Por sua vez, a Fiequimetal, federação intersindical que abrange, entre outros setores, os trabalhadores da energia elétrica, lançou um comunicado em que destaca a importância da energia enquanto bem essencial, “quer para garantir necessidades básicas, quer para assegurar a segurança e o normal funcionamento da sociedade e da economia”. Para esta estrutura intersindical, ficaram em evidência “as fragilidades no Sistema Elétrico Nacional, designadamente na segurança da rede, na produção, na distribuição, na gestão e no controlo”. Não há dúvida, de acordo com estes trabalhadores, que isto resulta “da privatização e da liberalização deste setor estratégico”, com a necessidade de “uma profunda discussão sobre os níveis de interligação e dependência de Portugal face a Espanha”. A soberania energética, explica a Fiequimetal, é uma necessidade e, nesse sentido, o país “não pode estar refém de uma política economicista e de liberalização do mercado energético e, muito menos, sujeito a imposições políticas que, a pretexto de objetivos ambientais, conduziram ao encerramento de centrais termoeléctricas, como as de Sines e do Pego, sem antes serem criadas alternativas de produção”, garantindo que poderiam ter minimizado o apagão.

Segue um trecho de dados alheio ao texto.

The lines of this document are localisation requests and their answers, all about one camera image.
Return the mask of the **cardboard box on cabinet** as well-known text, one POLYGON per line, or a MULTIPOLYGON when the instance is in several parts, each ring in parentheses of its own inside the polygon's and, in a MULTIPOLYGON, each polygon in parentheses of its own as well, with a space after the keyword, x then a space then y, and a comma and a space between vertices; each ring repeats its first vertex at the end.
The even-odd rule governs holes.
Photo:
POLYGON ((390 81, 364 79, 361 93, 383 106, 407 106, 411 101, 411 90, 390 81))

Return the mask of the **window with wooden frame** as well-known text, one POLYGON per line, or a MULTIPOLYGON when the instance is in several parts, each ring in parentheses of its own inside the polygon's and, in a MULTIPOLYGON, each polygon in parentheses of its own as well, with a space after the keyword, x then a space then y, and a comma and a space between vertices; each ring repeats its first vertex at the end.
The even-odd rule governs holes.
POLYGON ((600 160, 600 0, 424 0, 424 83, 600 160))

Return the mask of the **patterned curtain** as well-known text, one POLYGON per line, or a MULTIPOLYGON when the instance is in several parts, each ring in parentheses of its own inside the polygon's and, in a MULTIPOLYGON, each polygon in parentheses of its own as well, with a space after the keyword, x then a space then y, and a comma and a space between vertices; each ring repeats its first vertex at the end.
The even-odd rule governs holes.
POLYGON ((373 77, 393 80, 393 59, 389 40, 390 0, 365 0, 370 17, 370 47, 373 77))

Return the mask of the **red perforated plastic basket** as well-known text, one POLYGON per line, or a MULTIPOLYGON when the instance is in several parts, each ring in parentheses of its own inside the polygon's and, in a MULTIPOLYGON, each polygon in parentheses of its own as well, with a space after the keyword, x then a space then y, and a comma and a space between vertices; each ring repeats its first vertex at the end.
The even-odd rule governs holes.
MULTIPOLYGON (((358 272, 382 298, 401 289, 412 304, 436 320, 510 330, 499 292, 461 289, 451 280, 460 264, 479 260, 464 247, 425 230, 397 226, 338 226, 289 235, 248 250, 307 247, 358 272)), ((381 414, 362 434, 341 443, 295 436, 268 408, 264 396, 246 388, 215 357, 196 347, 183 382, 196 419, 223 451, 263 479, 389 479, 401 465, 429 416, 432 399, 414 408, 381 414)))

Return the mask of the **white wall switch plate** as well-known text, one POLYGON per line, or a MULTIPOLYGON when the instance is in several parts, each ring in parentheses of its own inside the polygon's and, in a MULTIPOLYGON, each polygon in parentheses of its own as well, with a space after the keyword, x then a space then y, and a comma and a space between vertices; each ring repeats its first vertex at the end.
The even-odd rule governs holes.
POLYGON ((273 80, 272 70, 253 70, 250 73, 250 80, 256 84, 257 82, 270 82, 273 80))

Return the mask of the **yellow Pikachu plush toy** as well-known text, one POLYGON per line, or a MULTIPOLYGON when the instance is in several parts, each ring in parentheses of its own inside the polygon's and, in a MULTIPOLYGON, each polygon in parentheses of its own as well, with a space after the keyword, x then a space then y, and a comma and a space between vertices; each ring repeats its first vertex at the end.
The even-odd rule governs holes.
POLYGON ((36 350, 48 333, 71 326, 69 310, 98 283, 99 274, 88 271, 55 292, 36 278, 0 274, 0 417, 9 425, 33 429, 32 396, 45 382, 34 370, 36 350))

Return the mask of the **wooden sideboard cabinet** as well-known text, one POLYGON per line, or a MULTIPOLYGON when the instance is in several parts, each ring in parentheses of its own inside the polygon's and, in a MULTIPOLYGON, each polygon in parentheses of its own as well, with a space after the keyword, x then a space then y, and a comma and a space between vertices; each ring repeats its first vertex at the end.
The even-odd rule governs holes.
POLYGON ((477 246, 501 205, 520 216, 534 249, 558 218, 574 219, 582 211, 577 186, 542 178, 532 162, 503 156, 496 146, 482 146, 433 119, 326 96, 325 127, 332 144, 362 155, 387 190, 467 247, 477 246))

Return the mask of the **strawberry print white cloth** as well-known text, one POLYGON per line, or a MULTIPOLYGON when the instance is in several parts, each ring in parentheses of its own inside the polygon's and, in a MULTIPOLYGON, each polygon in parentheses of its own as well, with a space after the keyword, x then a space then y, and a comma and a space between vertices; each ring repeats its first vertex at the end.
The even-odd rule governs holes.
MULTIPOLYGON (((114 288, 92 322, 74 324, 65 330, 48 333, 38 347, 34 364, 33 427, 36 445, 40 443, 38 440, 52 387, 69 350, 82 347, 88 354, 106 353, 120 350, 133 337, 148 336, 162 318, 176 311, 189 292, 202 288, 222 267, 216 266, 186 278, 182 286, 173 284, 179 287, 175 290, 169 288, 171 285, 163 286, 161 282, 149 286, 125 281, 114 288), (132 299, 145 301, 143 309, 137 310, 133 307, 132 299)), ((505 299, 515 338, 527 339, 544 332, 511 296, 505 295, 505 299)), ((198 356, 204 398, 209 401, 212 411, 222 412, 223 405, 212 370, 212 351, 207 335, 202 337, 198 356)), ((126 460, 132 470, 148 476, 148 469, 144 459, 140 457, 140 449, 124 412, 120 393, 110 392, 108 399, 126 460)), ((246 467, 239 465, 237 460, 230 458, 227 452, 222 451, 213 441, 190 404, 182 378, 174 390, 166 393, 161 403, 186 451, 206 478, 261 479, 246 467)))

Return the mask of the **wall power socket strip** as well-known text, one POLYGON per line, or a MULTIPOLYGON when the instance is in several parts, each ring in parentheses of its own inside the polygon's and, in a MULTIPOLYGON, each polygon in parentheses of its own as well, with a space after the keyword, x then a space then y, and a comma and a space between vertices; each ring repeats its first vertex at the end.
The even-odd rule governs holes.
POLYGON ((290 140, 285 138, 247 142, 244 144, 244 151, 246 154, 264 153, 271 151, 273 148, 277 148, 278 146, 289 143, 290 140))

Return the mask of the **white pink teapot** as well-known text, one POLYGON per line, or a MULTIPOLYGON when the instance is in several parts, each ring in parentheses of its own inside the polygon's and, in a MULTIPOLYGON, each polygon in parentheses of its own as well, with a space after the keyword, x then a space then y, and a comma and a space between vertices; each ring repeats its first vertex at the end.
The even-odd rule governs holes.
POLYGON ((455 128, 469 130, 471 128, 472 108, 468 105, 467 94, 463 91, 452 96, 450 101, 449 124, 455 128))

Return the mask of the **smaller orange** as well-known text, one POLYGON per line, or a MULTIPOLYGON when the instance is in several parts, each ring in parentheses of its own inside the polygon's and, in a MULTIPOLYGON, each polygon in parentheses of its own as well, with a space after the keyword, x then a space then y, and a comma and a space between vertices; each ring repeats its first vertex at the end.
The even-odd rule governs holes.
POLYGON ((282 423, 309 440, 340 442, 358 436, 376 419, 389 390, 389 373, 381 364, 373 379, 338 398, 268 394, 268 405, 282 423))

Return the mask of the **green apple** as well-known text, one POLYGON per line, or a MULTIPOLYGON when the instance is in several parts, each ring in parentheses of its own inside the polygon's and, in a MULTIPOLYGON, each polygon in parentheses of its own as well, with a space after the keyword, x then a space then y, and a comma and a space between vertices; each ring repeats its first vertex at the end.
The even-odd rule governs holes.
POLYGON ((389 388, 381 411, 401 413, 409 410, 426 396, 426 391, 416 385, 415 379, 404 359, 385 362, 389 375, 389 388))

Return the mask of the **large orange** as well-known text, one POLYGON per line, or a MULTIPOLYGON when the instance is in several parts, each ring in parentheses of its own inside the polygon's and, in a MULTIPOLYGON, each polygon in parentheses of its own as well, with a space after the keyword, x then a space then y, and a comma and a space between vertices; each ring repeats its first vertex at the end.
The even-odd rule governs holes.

No momento em que aconteceu o incidente, 30% do consumo em Portugal estava a ser garantido por Espanha, mas já houve situações em que a importação chegou aos 50%, não porque não pudesse ser produzida no nosso país mas porque é mais barato aos operadores em Portugal comprar lá fora. Para a Fiequimetal isso não corresponde ao interresse do país, apenas aos lucros das empresas. Por isso, alerta para a necessidade de o Estado assumir “um papel preponderante” na gestão dos operadores do setor, destacando que os trabalhadores deram o seu melhor para repor o serviço “o mais rapidamente possível, com garantias de segurança”.

Mercado ibérico de fixação de preços

Depois da privatização da EDP, processo iniciado pelo governo de António Guterres e aprofundado pelos sucessivos executivos, e da liberalização do setor, as diferentes empresas que operam no mercado definem os seus preços através de leilões. Por imposição da União Europeia, todos os dias do ano, às 11 horas portuguesas, realiza-se uma sessão na qual se estipulam os preços e energias da eletricidade em toda a Europa para as vinte e quatro horas do dia seguinte. O preço e o volume de energia numa hora determinada são estabelecidos pelo cruzamento entre a oferta e a procura, seguindo o modelo acordado e aprovado por todos os mercados europeus.

Os agentes compradores e vendedores que se encontram em Espanha ou em Portugal apresentam as suas ofertas ao mercado diário através do Operador de Mercado Elétrico (OMIE), designado para a gestão do mercado diário e intradiário de eletricidade na Península Ibérica. Só que a aquisição de eletricidade para uma determinada hora é ao preço mais caro de todo o tipo de origem da energia em oferta. Por exemplo, se para uma determinada hora, 90% da energia adquirida for de origem hidroelétrica, que é mais barata, e 10% de gás natural, muito mais caro, o valor a pagar por todo o produto adquirido será ao preço do gás natural.

Em sentido contrário, em 2022, 81% dos 347 serviços renacionalizados pela Alemanha pertenciam ao setor da energia elétrica. Há um ano, o Reino Unido decidiu criar uma empresa pública elétrica.